● Work instruction
The answer is a stretch of the material below, returned exactly: the line containing "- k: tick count", the line containing "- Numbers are", and all lines between.
━━━ Recorded data
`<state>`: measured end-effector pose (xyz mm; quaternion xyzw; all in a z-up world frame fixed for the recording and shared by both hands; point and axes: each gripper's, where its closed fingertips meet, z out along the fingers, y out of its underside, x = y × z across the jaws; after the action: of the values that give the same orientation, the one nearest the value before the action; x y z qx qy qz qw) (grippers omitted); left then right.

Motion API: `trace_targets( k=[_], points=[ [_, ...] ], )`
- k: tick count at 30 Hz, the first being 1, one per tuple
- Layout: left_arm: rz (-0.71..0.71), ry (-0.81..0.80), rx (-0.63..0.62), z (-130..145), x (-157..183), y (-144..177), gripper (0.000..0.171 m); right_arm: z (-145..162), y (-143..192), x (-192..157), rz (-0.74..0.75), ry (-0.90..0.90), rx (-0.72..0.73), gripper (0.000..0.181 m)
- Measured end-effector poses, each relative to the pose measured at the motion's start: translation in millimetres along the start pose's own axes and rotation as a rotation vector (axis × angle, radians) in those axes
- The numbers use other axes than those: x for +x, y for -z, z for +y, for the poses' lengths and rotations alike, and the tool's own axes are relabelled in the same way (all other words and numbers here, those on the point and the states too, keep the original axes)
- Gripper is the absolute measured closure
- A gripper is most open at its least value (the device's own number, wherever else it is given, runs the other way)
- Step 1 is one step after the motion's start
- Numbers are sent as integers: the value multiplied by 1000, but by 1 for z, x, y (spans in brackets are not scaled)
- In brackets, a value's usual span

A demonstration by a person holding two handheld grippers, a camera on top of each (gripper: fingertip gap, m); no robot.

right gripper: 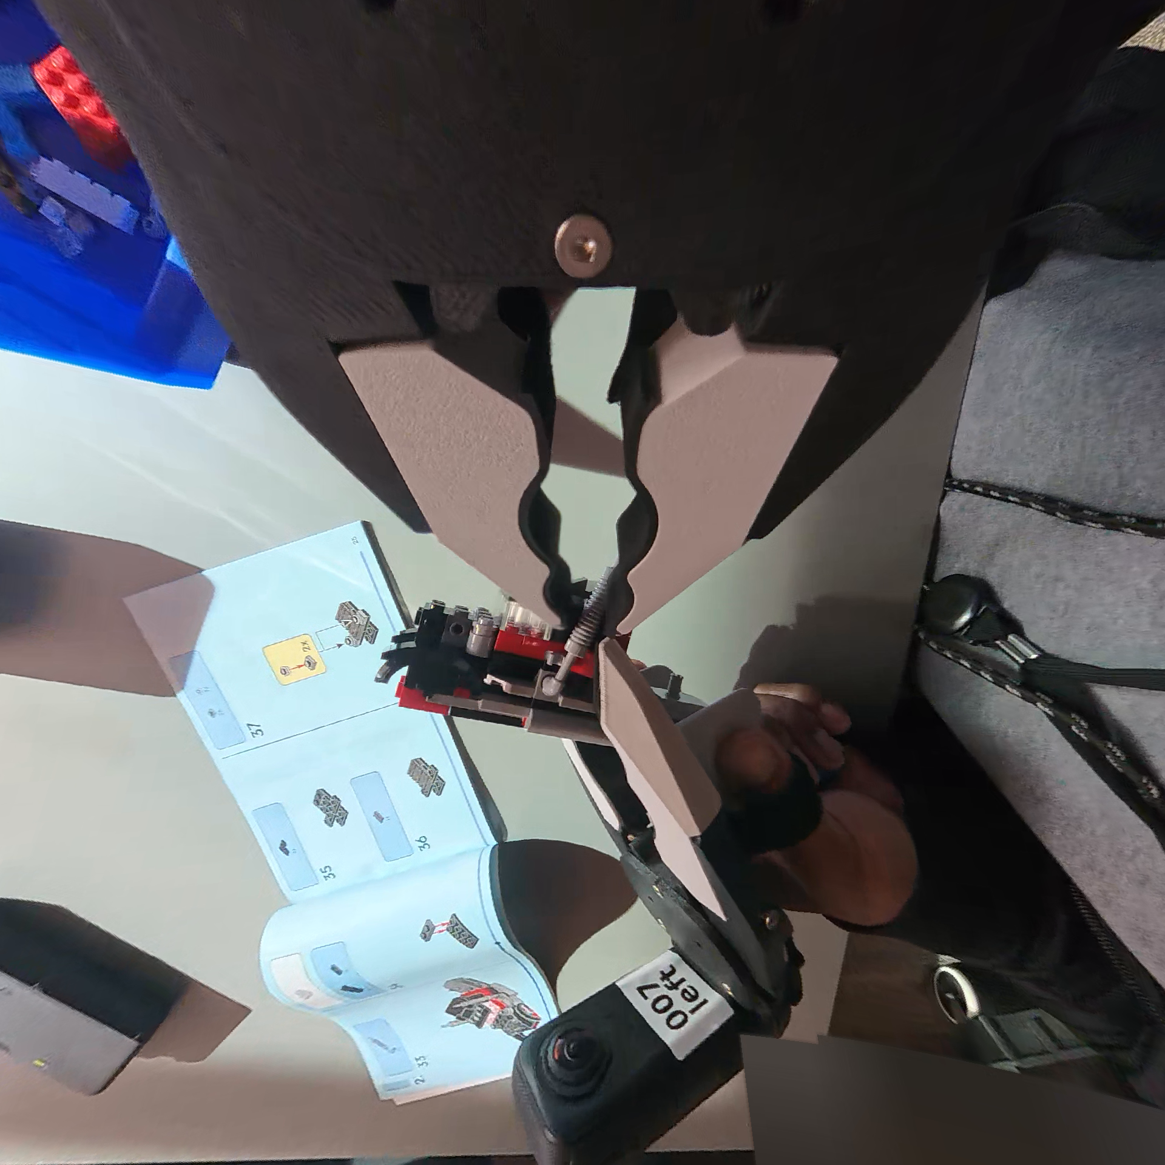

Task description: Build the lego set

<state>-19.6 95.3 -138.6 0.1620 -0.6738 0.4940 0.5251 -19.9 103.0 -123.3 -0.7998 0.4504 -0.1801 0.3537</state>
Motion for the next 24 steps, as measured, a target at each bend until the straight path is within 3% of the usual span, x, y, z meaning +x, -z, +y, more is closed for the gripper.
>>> trace_targets(
  k=[17, 20, 24],
  points=[
    [12, -6, 1, 0, 2, 0, 120, 1, 5, 8, 47, -28, 14, 169],
    [9, -12, 1, 0, 2, 0, 120, -2, 6, 11, 74, -80, 49, 162],
    [-3, -27, -1, 1, 1, -1, 120, -11, 8, 13, 108, -116, 142, 168]
  ],
)
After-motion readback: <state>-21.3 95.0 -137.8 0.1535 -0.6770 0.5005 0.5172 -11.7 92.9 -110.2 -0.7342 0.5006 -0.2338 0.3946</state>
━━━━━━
● Output of the exercise
- k: tick count at 30 Hz, the first being 1, one per tuple
- Layout: left_arm: rz (-0.71..0.71), ry (-0.81..0.80), rx (-0.63..0.62), z (-130..145), x (-157..183), y (-144..177), gripper (0.000..0.171 m); right_arm: z (-145..162), y (-143..192), x (-192..157), rz (-0.74..0.75), ry (-0.90..0.90), rx (-0.72..0.73), gripper (0.000..0.181 m)
- Measured end-effector poses, each relative to the pose measured at the motion's start: translation in millimetres along the start pose's own axes and rotation as a rotation vector (axis × angle, radians) in those axes
- The numbers use other axes than those: x for +x, y for -z, z for +y, for the poses' lengths and rotations alike, and the tool's own axes are relabelled in the same way (all other words and numbers here, those on the point and the states too, keep the original axes)
- Gripper is the absolute measured closure
- A gripper is most open at its least value (the device's own number, wherever else it is given, runs the other way)
- Step 1 is one step after the motion's start
- Numbers are sent as integers: the value multiplied by 1000, but by 1 for z, x, y (spans in brackets are not scaled)

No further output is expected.